Three months later, all that possibility slowly fell in on us. Once, as a child, I made a tent with my best friend out of blankets and chairs and pillows. It stretched to the size of her living room. We hid inside and made up stories. Light filtered through the bright colors of blankets. But then her cat came and pounced on the blankets, and our imaginary world was just a pile of soft, flimsy material. The sky didn’t hold.
But it was true that in that moment, looking at the stars, all things seemed possible. I remember that night as my favorite with him. I was searching for something that, that night at least, I thought I had found.
A few years later, I sat with a therapist every other week. Our last session together, she gave me a piece of paper and crayons and told me to draw. I fashioned firm ground and a rooted tree, and covered them with a limitless dark sky with stars. Our interpretation didn’t seem all that nuanced at the time: look at the stars. It’s something that gives you peace. After that, I sometimes drove toward the mountains above my city, away from the lights, to see what kind of view of the sky I could get. I searched the darkness, but I'm not sure I really knew what I was looking for.
Here is what is true about the night sky: it is not a dome but the universe, which is limitless, and expanding. You could try to count the stars, but their number is infinite. New ones are still being discovered. If you look long enough, they will appear to be moving, some across the sky, some around each other. There are things happening out there we will never be able to know.

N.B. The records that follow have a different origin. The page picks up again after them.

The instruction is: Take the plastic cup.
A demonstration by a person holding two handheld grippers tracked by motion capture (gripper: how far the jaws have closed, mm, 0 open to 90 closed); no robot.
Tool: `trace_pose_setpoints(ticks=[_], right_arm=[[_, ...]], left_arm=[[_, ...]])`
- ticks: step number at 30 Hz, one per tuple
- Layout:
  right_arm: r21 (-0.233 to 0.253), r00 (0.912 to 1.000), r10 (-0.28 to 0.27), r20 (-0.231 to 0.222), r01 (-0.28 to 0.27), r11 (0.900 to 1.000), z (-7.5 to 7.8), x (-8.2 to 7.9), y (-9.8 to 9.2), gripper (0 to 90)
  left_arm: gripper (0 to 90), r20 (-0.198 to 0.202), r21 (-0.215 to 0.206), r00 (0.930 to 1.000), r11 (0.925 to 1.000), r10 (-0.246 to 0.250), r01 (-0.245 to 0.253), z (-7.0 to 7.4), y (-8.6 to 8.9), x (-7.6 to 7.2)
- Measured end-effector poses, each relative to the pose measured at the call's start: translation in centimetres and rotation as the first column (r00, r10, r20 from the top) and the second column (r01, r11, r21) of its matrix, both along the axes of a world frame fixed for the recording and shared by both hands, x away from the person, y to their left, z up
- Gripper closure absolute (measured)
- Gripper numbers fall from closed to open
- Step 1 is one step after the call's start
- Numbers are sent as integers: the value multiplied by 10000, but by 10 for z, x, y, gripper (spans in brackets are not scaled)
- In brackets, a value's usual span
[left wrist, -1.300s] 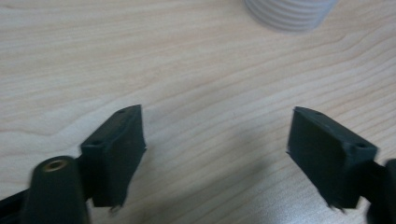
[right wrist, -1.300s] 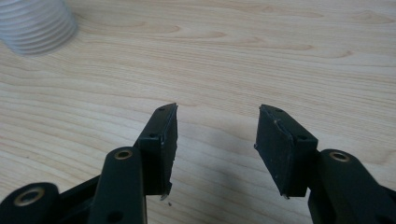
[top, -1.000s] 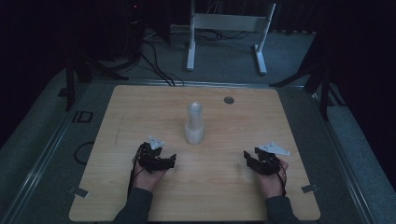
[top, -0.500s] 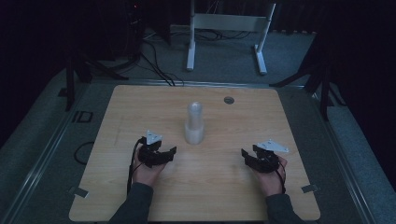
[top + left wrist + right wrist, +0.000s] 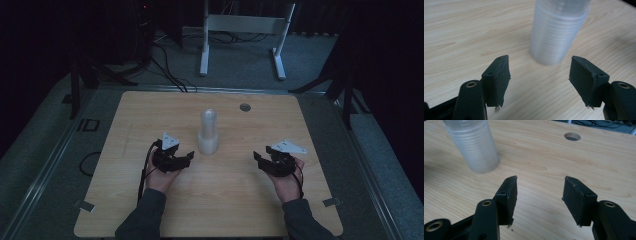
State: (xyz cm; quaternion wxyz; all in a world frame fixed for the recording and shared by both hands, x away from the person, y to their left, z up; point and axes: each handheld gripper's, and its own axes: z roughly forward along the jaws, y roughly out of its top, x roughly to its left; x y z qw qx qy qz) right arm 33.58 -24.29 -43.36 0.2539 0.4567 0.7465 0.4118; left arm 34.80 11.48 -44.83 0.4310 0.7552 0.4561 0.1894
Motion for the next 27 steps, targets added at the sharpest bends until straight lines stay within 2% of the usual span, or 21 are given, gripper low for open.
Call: trace_pose_setpoints(ticks=[12,19,27], right_arm=[[0,9992,346,174,-346,9994,14,8,12,446],[21,9985,473,262,-474,9989,20,12,17,440],[66,9971,621,440,-625,9980,29,18,25,411]], left_arm=[[313,187,124,9991,9992,-372,369,1,-10,7],[310,369,189,9958,9963,-842,836,1,-24,14],[280,496,406,9955,9961,-805,785,-3,-37,23]])
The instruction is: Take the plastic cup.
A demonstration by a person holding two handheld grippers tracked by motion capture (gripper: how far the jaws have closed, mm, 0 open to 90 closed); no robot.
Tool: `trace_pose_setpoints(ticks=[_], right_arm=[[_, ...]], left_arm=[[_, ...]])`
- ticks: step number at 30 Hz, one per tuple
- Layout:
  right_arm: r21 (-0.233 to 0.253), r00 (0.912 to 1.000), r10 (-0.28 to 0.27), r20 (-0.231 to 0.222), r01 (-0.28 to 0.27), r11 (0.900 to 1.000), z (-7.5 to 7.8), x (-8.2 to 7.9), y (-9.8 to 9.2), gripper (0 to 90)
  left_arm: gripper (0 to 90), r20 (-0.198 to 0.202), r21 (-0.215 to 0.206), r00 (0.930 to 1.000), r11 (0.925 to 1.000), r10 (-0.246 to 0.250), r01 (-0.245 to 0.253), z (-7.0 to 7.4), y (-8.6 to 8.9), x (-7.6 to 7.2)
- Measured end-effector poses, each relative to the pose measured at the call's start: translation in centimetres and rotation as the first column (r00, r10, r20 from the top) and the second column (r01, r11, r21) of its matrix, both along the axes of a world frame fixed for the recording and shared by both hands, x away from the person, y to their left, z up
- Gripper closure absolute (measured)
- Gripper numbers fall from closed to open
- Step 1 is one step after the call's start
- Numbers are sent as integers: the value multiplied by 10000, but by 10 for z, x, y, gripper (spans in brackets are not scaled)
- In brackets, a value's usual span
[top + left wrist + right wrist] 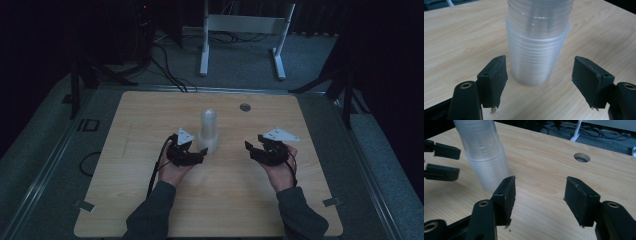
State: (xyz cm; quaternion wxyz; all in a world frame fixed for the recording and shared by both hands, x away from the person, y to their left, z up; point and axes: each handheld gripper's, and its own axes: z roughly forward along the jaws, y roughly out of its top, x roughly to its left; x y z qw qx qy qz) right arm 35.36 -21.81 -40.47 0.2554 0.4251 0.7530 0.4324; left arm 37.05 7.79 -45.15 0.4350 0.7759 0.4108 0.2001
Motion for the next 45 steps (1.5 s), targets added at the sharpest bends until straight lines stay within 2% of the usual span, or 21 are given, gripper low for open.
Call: trace_pose_setpoints(ticks=[11,16,19,24,28,34,41,45], right_arm=[[35,9993,366,101,-367,9993,12,7,16,384],[82,9983,554,194,-556,9984,18,11,26,384],[53,9970,717,277,-718,9974,21,12,33,385],[43,9953,906,343,-908,9959,24,16,43,407],[148,9938,1044,374,-1050,9944,26,20,49,411],[423,9921,1208,350,-1222,9916,29,26,56,393],[708,9903,1369,240,-1383,9879,29,33,61,390],[812,9890,1463,221,-1476,9857,29,36,63,387]], left_arm=[[268,45,-175,9994,9992,352,-351,-3,0,12],[265,85,-319,9995,9990,319,-316,-4,0,15],[221,44,-507,9995,9983,307,-305,-5,0,16],[192,15,-527,9998,9984,202,-201,-8,-4,19],[183,113,-546,9997,9983,204,-198,-10,-6,22],[171,273,-812,9995,9966,152,-130,-13,-9,26],[166,397,-801,9991,9967,146,-114,-16,-13,30],[165,541,-986,9985,9951,124,-70,-16,-14,30]])
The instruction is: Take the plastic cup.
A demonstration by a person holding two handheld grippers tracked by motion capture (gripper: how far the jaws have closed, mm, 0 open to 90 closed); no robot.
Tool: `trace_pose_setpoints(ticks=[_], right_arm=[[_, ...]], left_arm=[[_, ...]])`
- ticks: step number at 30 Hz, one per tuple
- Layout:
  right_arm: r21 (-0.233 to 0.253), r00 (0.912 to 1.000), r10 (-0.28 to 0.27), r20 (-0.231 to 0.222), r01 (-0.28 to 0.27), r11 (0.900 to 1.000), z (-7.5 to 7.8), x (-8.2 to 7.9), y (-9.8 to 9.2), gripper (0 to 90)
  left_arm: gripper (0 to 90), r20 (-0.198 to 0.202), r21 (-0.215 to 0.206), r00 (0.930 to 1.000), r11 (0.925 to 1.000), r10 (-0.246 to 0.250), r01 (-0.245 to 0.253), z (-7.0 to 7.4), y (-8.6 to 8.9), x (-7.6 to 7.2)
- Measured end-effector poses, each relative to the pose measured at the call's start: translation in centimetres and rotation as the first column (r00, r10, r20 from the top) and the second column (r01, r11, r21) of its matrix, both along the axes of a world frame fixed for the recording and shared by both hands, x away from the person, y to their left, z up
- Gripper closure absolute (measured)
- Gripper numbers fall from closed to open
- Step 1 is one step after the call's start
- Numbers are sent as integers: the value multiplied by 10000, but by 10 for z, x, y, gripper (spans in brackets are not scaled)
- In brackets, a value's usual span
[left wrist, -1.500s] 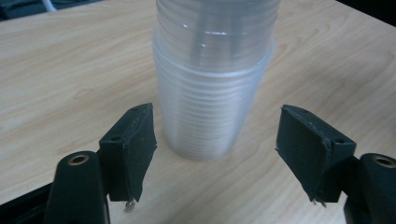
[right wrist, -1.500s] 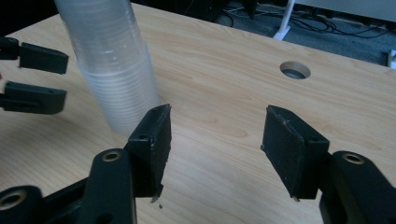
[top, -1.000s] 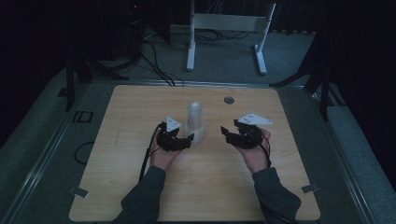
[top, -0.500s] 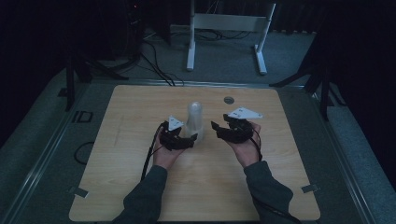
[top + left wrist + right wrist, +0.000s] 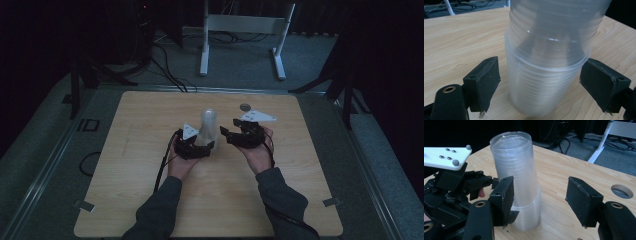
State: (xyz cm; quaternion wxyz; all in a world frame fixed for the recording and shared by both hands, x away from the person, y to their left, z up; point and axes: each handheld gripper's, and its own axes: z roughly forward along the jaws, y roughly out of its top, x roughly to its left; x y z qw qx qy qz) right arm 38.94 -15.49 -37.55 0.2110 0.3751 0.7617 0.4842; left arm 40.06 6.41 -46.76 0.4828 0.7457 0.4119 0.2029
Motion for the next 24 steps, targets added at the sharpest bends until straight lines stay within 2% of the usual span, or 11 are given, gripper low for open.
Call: trace_pose_setpoints(ticks=[10,24], right_arm=[[30,9997,240,-26,-239,9997,1,6,11,376],[57,9980,628,110,-629,9980,3,13,27,386]], left_arm=[[172,189,-62,9998,10000,-29,30,3,-3,3],[202,362,97,9993,9999,-84,81,0,-6,2]])
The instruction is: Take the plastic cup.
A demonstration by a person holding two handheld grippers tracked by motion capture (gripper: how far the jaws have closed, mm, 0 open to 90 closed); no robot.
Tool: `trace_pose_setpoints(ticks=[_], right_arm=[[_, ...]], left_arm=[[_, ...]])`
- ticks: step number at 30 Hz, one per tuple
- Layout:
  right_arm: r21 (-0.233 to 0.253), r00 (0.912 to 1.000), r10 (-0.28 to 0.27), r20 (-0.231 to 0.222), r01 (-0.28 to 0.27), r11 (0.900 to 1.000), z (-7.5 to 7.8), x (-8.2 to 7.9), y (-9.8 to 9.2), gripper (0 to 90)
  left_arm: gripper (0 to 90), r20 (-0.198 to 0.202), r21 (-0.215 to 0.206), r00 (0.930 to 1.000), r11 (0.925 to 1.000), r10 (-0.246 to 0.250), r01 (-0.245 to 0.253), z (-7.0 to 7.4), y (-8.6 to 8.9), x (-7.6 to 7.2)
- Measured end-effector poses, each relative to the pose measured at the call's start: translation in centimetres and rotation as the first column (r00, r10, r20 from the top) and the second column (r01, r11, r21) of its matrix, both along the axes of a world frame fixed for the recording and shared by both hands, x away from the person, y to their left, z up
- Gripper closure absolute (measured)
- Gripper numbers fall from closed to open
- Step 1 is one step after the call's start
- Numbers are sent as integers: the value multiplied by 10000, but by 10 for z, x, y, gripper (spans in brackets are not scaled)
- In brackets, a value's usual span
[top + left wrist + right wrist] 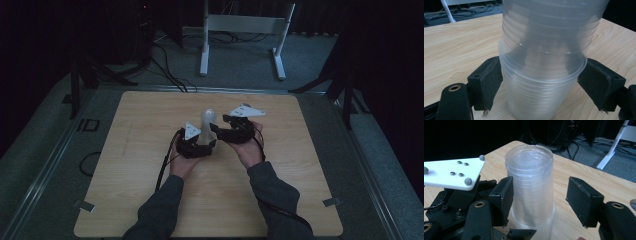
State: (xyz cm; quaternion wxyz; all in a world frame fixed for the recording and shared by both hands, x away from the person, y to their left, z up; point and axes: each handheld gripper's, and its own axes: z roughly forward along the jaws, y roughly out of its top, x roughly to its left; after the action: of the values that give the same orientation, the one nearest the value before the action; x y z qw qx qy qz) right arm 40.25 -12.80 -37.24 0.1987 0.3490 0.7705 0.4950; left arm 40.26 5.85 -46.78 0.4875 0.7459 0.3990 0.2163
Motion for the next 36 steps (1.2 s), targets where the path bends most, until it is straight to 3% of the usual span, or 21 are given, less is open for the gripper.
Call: trace_pose_setpoints(ticks=[24,36], right_arm=[[-142,9997,196,161,-194,9997,0,18,28,344],[-238,9997,217,145,-213,9995,1,21,30,391]], left_arm=[[203,419,54,9991,10000,55,-57,-2,-1,-2],[179,467,-65,9986,9996,262,-260,-4,-7,1]])
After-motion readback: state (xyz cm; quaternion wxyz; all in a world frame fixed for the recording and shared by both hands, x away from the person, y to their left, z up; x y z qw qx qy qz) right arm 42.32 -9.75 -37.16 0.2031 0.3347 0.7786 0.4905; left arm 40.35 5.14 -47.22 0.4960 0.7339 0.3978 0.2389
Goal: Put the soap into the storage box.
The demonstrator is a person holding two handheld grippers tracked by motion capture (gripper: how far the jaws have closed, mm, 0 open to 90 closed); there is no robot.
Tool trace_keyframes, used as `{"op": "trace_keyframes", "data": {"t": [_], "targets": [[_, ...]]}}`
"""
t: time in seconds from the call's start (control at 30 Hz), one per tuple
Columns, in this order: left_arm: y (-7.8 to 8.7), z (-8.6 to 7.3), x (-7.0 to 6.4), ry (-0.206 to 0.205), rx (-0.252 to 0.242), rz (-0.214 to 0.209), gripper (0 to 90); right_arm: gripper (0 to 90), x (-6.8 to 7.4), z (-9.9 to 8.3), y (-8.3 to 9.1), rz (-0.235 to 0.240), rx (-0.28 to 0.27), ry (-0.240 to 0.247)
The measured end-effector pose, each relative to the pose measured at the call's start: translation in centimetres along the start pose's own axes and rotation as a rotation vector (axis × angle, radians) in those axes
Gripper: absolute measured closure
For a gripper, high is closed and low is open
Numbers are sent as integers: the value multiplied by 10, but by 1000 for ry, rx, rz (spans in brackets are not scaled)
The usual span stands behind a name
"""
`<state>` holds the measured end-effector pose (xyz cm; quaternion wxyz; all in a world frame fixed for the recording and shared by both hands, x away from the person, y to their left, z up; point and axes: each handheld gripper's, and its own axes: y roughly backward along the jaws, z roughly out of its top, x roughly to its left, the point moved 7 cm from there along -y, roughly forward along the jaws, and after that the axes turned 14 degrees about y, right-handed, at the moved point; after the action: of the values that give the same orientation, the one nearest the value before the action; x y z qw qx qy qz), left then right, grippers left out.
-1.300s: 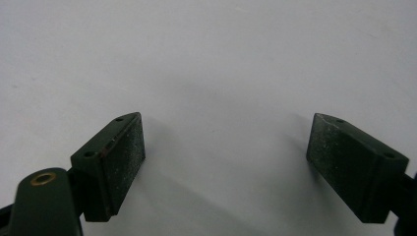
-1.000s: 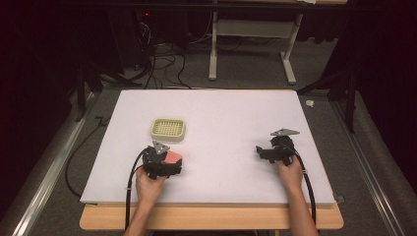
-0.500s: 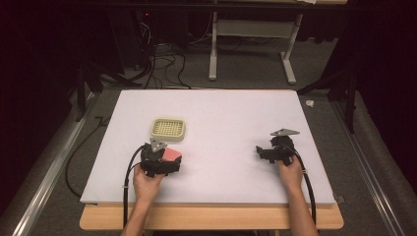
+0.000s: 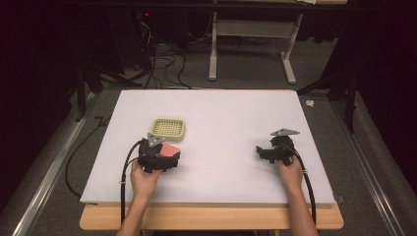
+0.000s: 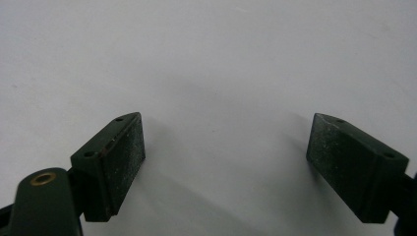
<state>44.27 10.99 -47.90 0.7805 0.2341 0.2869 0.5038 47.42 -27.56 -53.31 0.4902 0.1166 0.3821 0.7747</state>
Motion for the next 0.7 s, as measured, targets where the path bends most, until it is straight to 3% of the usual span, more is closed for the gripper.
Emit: {"op": "trace_keyframes", "data": {"t": [0.63, 0.7], "targets": [[2, 28, 3, -15, -15, -7, 139, 153, 0, 0, 0, 0, 0, 0], [2, 31, 5, 0, -20, -19, 139, 153, 0, 0, 0, 0, 0, 0]]}}
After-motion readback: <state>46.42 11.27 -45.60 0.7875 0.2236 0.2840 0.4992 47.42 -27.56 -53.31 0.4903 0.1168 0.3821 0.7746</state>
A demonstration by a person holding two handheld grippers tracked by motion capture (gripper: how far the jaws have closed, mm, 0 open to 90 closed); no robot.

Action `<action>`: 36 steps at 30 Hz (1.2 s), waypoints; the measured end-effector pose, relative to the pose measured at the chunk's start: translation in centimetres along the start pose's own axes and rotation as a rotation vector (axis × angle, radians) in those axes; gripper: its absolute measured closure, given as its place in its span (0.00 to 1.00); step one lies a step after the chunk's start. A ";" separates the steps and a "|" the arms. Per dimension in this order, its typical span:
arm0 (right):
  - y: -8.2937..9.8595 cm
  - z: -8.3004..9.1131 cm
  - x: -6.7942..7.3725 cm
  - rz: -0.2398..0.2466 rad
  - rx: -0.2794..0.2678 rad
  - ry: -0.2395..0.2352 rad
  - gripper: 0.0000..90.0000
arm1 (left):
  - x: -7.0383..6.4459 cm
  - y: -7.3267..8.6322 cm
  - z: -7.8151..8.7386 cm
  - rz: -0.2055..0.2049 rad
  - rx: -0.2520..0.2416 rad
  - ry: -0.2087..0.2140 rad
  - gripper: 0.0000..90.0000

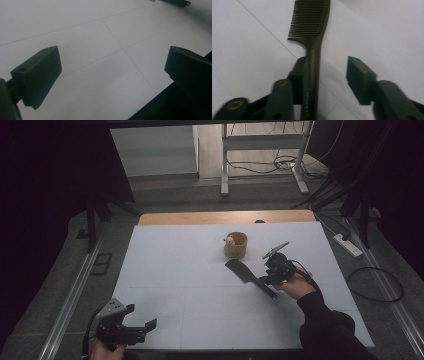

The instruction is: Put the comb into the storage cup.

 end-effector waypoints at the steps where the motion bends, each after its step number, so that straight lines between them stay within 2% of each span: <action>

When an old, childless man wondered aloud if he would have to settle for a servant as his heir instead of his own son, the answer given him was no. The proof was the sky, and all the stars. Look and count, he was told. If you can. Even the One making the deal considered the infinite nature of what he was giving, the seeming impossibility of the promise. Now, as I read this story, I'm challenged to think of stars and sky as more than just a metaphor for something big and good. Look. Count. Spend your lifetime comprehending how big the universe is and how many stars live up there. Drive up the mountain again and again if you need to. Keep your tally, if you can. Then you will know my intentions toward you, I hear the One saying.
The old man went out, looked, counted. I wonder how long he stood there, how he could grasp what was being said to him, what made him believe it to be true.